Kate goes on to talk about courage, based upon the premise that following the singularity or the resolution of the Moment of crisis “you don’t have my consent to use my remaining time in this way.” What a thing to say. What a courageous thing to say about work and about life, and about self-care and self-love, and about what it means to live. She states:

why had it come to me so strongly that it was important to speak back to this kind of dispiriting and divisive [team-building, work] activity, however well-intentioned it might be?

I’ve come to this conclusion: I really have a problem with the culture of work in higher education. Having this diagnosis doesn’t make me special, because it doesn’t make me differently mortal than anyone else.  We are neither vampires nor zombies, whatever the craze for playing with these ideas: we are humans, and we are all here together for a very short time, historically speaking. And so that being the case, the question facing us all is this: what do we do about work?

what we need is the courage to put work itself at risk.

The courage to put work itself at risk.

And to live our lives, rather than outsourcing them.

To find solidarity.
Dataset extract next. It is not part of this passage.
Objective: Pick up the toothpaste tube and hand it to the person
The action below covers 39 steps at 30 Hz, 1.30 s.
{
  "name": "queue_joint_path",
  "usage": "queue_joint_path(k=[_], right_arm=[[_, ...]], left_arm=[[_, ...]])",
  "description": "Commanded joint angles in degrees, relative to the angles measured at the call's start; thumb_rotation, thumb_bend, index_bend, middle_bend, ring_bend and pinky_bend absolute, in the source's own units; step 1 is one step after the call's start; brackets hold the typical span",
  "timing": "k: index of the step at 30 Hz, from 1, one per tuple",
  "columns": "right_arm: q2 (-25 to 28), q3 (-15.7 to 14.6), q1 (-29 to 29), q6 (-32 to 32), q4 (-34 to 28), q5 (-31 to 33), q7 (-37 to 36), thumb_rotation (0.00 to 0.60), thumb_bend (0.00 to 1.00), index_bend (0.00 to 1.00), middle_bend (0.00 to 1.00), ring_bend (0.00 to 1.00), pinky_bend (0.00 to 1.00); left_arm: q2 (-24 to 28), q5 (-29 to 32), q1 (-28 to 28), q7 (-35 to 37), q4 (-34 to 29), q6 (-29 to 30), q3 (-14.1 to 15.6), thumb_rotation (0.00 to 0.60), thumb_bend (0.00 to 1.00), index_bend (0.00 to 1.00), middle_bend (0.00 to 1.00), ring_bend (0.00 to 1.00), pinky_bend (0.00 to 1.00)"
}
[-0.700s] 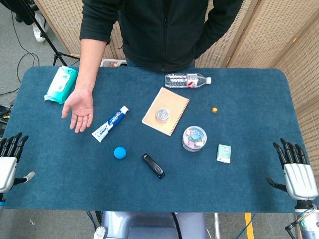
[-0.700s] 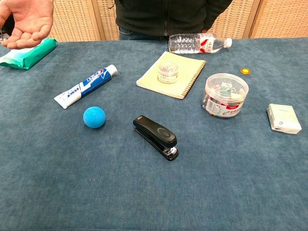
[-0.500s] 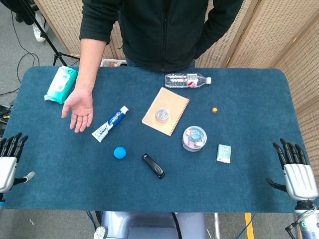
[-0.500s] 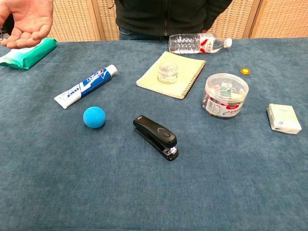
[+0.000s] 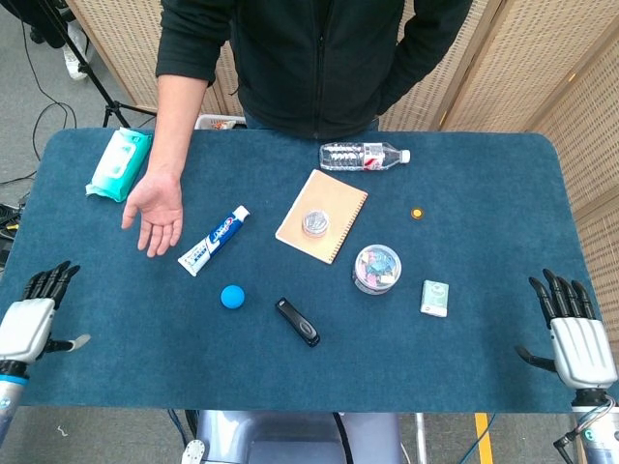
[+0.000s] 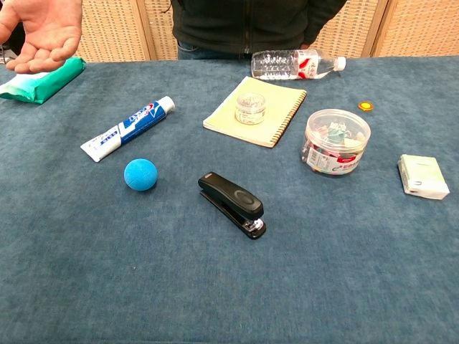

And maybe some faith and trust, in ourselves and others.

To resist and push-back, against the quanta and the clocks that diminish us.

To expose and explode the moments in time that form our singularities, in order to highlight how some resolution can be found.

To witness the courage we have to recover ourselves. In every moment.

[NOTE: this post is dedicated to Kate. It, like so much of my life these past few years, reflects the perseverance and the compassion of my friends. It’s amazing how the solidarity of others enables courage to be rekindled.]